=== Work order ===
Using the listing below, set down exactly the lines starting at the line that contains "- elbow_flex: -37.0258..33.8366" and ending at the line that contains "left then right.", both included, and no others.

=== Provided data ===

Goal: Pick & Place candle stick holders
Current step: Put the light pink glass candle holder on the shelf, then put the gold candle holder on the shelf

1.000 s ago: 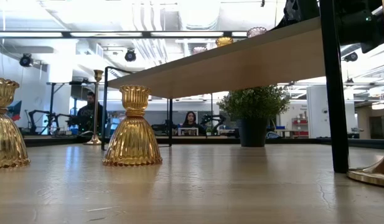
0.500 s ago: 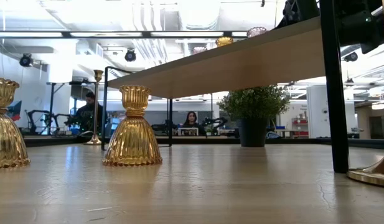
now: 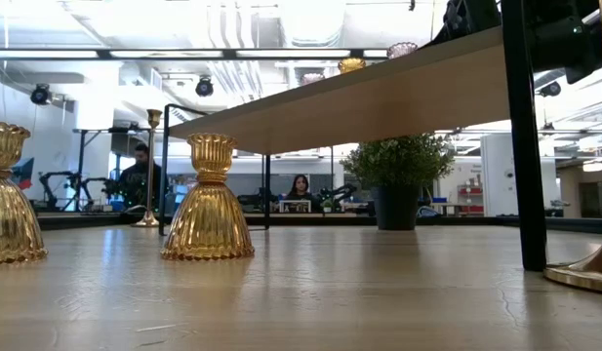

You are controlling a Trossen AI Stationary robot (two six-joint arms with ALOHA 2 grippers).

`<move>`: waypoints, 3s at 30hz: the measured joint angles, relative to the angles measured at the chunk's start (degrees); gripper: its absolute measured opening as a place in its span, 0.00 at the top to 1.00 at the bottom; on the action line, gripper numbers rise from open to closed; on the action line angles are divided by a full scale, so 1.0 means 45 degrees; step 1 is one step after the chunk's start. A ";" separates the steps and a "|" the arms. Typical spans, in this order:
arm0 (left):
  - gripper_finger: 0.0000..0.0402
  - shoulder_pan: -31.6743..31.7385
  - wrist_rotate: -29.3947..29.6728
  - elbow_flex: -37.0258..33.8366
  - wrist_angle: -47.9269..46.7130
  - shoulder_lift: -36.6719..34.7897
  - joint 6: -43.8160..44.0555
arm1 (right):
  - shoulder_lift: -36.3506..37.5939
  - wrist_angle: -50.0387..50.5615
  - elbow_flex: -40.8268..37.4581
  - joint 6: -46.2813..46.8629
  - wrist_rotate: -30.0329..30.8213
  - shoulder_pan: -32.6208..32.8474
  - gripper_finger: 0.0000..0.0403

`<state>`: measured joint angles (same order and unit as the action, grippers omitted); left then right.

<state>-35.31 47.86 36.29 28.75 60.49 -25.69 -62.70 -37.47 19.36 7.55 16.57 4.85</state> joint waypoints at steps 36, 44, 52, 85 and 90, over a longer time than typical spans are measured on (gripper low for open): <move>0.59 0.0005 0.0000 0.0005 0.0146 0.0000 -0.0262 | 0.3035 -0.2484 0.0008 -0.1527 -0.1866 0.0030 0.24; 0.59 0.0010 0.0005 0.0005 0.1094 -0.0015 -0.1272 | 0.3912 -0.4115 0.0017 -0.1443 -0.3424 0.0045 0.28; 0.59 0.0015 0.0010 0.0010 0.2349 -0.0146 -0.4859 | 0.4316 -0.3433 0.0536 -0.1859 -0.3587 0.0061 0.35; 0.59 0.0019 0.3122 0.0015 0.2249 -0.0364 -0.4287 | -0.0102 1.7901 1.4113 -0.0908 -0.3784 0.2485 0.65; 0.59 0.0019 0.3120 0.0015 0.2121 -0.0379 -0.4336 | -0.0720 1.8817 1.4433 0.0975 -0.3428 0.3254 0.70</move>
<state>-35.22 61.90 36.36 38.30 58.78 -45.20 -65.94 47.20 84.31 11.94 1.14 19.50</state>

=== Result ===
  - elbow_flex: -37.0258..33.8366
  - wrist_angle: -47.9269..46.7130
  - shoulder_lift: -36.6719..34.7897
  - joint 6: -43.8160..44.0555
arm1 (right):
  - shoulder_lift: -36.3506..37.5939
  - wrist_angle: -50.0387..50.5615
  - elbow_flex: -40.8268..37.4581
  - joint 6: -46.2813..46.8629
  - wrist_rotate: -30.0329..30.8213
  - shoulder_pan: -32.6208..32.8474
  - gripper_finger: 0.0000..0.0403

`<state>`: measured joint angles (same order and unit as the action, grippers omitted); left then right.

Work on this exercise is done.